What is expected: Look through the lines below for the word "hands", and copy every line that has it.

..............................

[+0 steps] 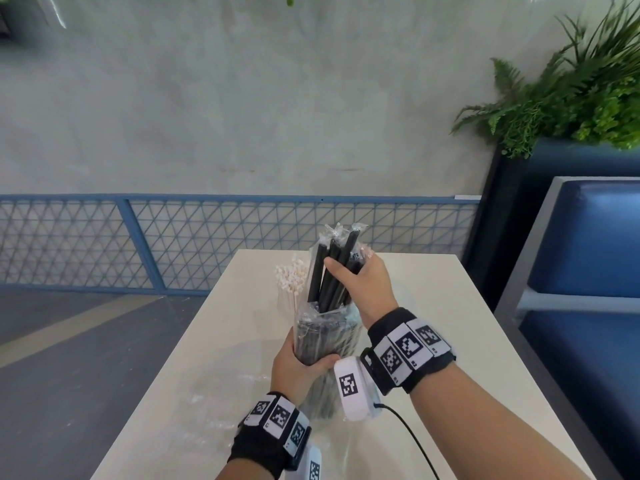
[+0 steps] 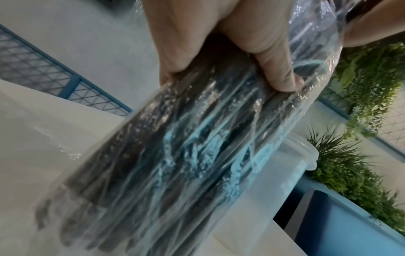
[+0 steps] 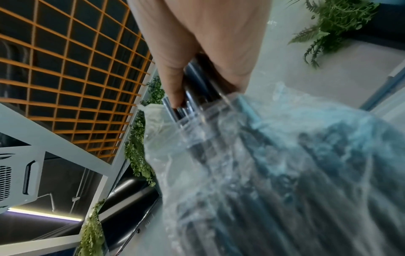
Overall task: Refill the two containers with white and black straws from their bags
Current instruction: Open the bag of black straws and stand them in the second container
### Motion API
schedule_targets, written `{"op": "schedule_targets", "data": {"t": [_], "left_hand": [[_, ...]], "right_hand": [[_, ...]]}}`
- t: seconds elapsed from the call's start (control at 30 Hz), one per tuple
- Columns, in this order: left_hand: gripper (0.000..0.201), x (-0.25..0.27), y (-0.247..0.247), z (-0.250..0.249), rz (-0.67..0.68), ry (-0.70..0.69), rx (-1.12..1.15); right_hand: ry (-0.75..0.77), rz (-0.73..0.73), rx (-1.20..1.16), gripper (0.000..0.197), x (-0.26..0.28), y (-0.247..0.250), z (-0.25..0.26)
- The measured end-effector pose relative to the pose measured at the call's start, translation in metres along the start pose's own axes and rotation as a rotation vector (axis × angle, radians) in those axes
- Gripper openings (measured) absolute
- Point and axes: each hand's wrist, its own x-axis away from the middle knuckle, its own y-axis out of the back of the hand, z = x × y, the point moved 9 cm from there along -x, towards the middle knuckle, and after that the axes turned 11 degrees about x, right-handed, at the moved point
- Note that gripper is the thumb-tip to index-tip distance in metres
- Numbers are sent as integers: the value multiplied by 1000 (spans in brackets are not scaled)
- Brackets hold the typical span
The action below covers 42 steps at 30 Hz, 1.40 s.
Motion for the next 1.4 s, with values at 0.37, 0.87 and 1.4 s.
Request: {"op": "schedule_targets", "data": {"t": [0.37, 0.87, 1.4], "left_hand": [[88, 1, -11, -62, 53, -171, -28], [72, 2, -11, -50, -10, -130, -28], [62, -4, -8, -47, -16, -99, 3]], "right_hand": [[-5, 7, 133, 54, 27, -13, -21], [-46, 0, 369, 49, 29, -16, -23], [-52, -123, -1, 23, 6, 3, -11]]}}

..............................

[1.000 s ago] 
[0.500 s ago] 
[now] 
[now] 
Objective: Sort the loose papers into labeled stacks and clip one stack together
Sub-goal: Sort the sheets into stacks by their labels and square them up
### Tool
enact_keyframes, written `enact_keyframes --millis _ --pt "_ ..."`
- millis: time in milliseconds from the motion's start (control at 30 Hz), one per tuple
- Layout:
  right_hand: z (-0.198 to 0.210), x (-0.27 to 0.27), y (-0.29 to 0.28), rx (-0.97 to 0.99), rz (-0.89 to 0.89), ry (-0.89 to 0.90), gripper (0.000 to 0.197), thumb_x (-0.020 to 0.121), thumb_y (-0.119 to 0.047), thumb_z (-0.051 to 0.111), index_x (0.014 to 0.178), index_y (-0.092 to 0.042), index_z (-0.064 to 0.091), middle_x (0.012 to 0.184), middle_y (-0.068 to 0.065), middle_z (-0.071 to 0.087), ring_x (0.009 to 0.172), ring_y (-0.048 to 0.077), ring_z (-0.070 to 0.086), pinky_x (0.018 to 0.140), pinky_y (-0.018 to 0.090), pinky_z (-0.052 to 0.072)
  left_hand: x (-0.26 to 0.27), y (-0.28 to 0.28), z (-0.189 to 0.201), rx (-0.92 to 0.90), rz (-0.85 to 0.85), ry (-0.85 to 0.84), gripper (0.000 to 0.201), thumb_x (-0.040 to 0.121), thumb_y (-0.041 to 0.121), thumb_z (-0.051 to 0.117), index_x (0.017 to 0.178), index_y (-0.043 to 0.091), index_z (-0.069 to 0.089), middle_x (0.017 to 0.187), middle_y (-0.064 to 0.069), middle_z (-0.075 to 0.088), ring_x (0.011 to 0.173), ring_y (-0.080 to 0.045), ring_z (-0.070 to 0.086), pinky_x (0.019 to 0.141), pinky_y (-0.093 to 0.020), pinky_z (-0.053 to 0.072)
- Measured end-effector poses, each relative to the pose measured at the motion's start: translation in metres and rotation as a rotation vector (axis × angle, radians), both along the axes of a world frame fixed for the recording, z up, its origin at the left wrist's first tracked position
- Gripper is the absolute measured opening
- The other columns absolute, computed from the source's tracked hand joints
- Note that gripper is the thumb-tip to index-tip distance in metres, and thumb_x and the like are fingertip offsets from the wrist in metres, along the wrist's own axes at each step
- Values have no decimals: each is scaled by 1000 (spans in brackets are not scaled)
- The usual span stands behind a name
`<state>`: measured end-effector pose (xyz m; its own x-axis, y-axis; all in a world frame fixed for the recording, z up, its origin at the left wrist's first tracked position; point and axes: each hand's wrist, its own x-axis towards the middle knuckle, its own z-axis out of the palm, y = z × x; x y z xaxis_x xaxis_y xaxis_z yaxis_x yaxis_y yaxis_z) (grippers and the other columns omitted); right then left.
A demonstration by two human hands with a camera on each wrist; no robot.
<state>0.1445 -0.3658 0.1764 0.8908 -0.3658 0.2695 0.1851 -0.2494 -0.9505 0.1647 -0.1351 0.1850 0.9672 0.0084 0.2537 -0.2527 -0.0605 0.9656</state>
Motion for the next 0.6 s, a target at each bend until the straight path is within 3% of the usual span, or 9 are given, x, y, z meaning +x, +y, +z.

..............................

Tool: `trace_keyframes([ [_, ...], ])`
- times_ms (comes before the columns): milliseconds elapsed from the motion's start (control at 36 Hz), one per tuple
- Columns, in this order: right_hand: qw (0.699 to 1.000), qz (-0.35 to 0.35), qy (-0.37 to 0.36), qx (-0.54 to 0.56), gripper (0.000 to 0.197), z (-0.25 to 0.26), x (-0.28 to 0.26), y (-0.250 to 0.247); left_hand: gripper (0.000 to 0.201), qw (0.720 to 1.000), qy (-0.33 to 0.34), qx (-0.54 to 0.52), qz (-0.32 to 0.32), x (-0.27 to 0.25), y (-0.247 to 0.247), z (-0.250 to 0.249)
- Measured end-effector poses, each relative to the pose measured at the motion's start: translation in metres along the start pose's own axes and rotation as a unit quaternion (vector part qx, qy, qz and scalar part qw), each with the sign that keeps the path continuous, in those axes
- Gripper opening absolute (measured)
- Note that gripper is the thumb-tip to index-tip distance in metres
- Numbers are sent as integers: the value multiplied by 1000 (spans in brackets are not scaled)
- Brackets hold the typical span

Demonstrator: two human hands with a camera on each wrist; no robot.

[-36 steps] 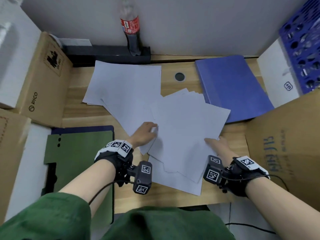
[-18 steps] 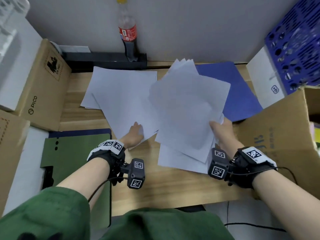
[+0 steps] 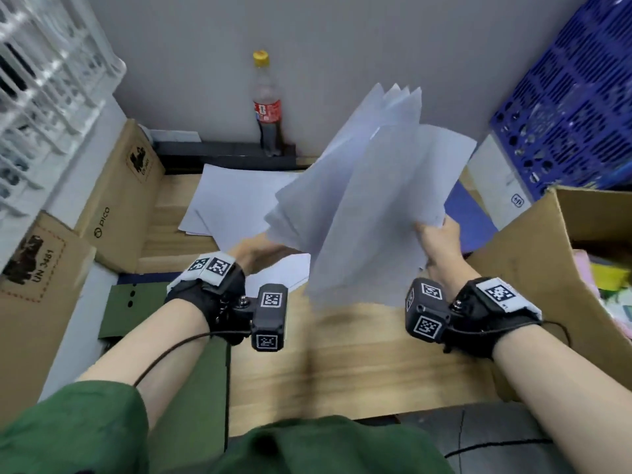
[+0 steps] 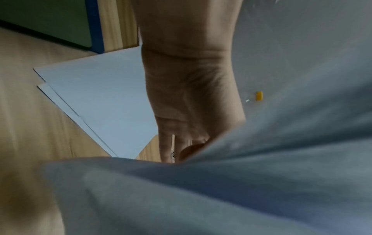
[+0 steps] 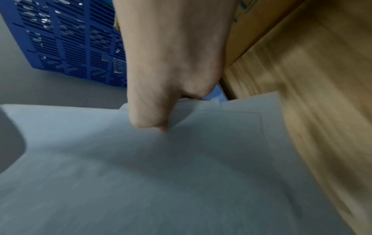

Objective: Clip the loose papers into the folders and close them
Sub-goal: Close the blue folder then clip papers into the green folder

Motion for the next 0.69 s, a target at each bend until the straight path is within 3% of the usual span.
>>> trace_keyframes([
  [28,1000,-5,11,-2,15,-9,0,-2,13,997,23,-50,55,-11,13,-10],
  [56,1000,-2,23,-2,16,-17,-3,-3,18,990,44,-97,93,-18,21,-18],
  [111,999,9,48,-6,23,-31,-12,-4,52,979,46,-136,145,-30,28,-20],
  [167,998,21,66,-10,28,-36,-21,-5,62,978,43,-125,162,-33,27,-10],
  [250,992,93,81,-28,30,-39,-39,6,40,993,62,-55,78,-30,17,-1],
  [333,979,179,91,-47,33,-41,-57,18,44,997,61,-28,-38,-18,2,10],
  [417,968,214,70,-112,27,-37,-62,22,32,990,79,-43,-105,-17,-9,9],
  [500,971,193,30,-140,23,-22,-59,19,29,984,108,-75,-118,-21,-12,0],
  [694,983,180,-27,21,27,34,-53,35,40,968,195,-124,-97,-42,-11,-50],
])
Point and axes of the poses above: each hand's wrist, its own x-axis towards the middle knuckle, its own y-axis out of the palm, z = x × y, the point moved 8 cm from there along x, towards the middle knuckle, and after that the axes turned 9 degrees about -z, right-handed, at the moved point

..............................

Result of this task:
A demonstration by two human hands with a camera on each wrist; no robot.
Demonstrator: two human hands with a camera on each wrist; no robot.

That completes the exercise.